An interesting retort to this, was to ask whether King Henry V was engaging in incitement to violence when he gives his famous, rousing speech?

Once more unto the breach, dear friends, once more;
Or close the wall up with our English dead.
In peace there’s nothing so becomes a man
As modest stillness and humility:
But when the blast of war blows in our ears,
Then imitate the action of the tiger;
Stiffen the sinews, summon up the blood,
Disguise fair nature with hard-favour’d rage;
Then lend the eye a terrible aspect;
Let pry through the portage of the head
Like the brass cannon; let the brow o’erwhelm it
As fearfully as doth a galled rock
O’erhang and jutty his confounded base,
Swill’d with the wild and wasteful ocean.

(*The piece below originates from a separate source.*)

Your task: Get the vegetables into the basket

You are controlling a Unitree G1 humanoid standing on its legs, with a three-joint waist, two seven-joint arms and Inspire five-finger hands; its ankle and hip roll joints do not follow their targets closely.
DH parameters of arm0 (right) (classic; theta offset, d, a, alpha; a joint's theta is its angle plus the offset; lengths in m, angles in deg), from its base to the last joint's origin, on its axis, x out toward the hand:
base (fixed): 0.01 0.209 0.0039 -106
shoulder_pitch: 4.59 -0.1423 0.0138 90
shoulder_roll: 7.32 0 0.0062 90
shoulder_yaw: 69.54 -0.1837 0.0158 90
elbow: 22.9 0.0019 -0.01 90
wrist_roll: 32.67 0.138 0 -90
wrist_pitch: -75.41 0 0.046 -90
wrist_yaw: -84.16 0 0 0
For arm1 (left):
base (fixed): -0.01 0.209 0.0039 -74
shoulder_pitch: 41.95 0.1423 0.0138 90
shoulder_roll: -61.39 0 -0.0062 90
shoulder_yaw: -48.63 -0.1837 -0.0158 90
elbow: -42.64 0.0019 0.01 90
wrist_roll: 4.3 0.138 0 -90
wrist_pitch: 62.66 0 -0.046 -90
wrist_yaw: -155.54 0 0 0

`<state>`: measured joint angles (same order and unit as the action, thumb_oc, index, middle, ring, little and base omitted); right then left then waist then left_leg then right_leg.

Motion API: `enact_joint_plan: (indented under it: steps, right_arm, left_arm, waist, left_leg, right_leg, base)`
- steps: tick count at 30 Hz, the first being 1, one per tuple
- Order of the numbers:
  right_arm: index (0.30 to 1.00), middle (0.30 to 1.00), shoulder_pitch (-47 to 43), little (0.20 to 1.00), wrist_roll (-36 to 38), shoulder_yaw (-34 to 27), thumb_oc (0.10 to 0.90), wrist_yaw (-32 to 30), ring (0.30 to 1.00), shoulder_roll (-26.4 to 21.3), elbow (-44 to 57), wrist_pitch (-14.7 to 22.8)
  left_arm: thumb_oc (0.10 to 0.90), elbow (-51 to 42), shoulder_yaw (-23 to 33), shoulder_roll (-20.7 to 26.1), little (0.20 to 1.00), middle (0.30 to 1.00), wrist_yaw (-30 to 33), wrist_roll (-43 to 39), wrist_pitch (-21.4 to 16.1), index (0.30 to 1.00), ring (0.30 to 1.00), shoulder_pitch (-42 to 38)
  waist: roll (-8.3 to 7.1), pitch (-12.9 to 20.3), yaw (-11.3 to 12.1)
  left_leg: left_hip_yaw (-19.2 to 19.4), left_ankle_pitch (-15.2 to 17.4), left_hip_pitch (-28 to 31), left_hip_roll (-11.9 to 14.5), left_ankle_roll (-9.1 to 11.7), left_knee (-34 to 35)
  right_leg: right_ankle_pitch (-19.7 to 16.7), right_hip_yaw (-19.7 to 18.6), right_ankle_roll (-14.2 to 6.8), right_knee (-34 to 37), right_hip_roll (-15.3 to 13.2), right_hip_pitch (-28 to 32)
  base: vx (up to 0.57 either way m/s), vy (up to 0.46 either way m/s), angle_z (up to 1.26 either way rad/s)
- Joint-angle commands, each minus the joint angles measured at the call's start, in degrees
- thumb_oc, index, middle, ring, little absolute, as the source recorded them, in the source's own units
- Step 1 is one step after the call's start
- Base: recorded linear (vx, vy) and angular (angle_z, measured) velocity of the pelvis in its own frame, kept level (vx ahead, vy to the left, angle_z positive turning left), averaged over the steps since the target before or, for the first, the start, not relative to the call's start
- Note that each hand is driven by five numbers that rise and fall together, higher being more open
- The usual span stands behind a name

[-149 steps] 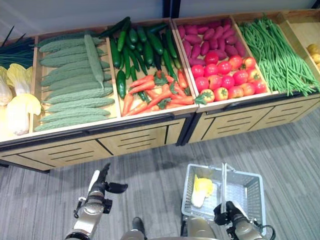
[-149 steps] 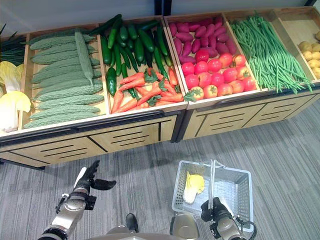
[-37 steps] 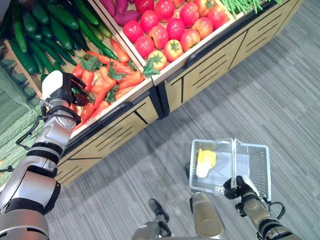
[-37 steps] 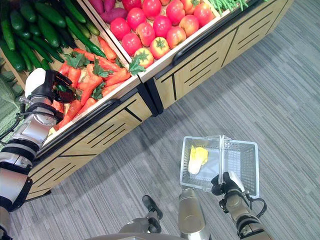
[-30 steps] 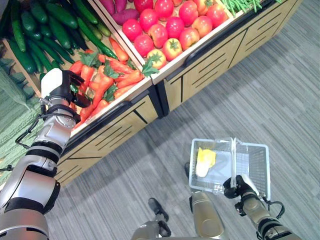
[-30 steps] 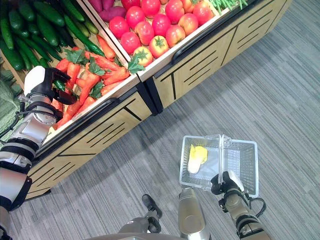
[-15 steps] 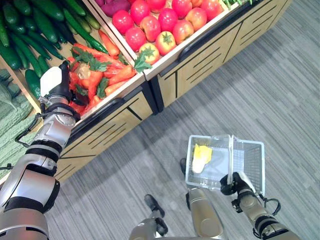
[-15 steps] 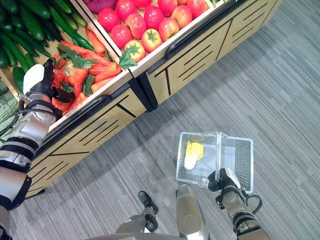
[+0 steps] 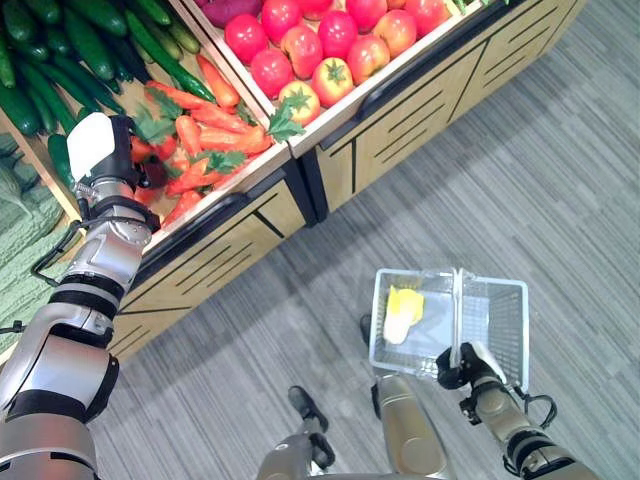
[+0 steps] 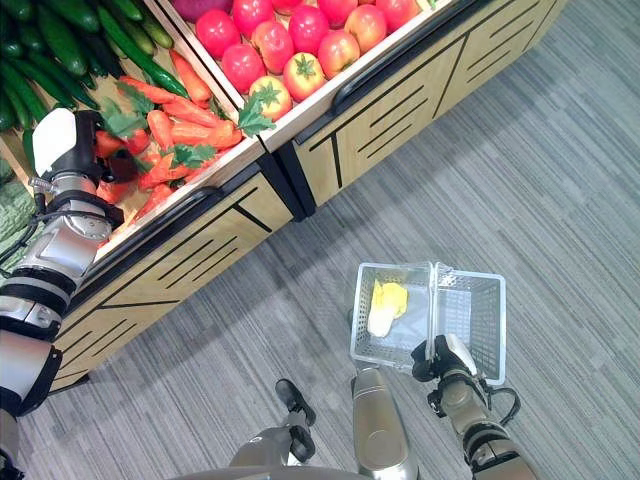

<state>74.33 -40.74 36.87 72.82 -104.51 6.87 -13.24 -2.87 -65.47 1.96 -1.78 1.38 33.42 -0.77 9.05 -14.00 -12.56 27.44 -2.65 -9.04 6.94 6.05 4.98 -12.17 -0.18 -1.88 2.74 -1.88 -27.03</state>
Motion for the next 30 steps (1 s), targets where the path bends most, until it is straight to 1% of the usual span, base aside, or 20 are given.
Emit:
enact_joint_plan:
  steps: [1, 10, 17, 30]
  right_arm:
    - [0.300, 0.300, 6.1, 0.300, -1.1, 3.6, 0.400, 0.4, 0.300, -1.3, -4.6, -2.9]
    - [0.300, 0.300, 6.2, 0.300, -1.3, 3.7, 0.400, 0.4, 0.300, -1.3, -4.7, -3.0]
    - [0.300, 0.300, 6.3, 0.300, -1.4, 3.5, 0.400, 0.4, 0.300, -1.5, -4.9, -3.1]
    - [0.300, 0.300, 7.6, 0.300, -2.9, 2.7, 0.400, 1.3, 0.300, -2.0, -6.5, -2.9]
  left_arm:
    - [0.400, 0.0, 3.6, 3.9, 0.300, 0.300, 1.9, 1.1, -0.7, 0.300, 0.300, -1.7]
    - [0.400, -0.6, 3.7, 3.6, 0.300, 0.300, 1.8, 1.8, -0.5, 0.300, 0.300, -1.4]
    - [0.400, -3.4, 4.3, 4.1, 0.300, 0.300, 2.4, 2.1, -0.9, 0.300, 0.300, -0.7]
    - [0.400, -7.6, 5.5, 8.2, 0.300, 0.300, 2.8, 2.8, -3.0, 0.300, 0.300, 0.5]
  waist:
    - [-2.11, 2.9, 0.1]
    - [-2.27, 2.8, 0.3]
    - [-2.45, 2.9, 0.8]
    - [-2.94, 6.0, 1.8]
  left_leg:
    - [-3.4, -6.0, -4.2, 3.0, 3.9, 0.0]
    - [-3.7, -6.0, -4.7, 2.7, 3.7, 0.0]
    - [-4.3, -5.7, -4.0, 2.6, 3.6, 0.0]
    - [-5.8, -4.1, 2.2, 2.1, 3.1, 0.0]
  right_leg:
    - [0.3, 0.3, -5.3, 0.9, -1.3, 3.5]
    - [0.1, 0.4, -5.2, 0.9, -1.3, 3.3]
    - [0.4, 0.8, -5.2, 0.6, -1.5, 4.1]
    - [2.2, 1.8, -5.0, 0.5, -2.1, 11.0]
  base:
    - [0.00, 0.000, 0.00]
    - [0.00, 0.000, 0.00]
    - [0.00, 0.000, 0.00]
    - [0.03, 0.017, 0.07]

My only response was to suggest that, yes, the French would probably consider Henry’s speech an ‘incitement to violence’ and worthy of censorship, if only they could!  But in practice, such political speech is usually seen as exempt when matters of war and national survival are at stake.  Governments and their populations are usually comfortable with placing extra restrictions on our human rights during times of crisis.

However, there are times when this special exemption might not be as clear cut as we think.  Who, on 14th September 2001, objected to President George W. Bush giving a memorial speech for those killed in the attacks on the World Trade Centre just three days earlier?  Yet it was in that speech that he first used the phrase ‘War on Terror’, a formulation that has become hugely problematic and inciting.  The following week, when America was still reeling from the shock and in need of rousing leadership, the word ‘crusade’ slipped into the President’s remarks, which not only provoked the Islamic world, but certainly had the effect of inciting certain elements of American society to violent, disproportionate action.  The last film I went to see, My Name is Khan, deals with the aftermath of such words.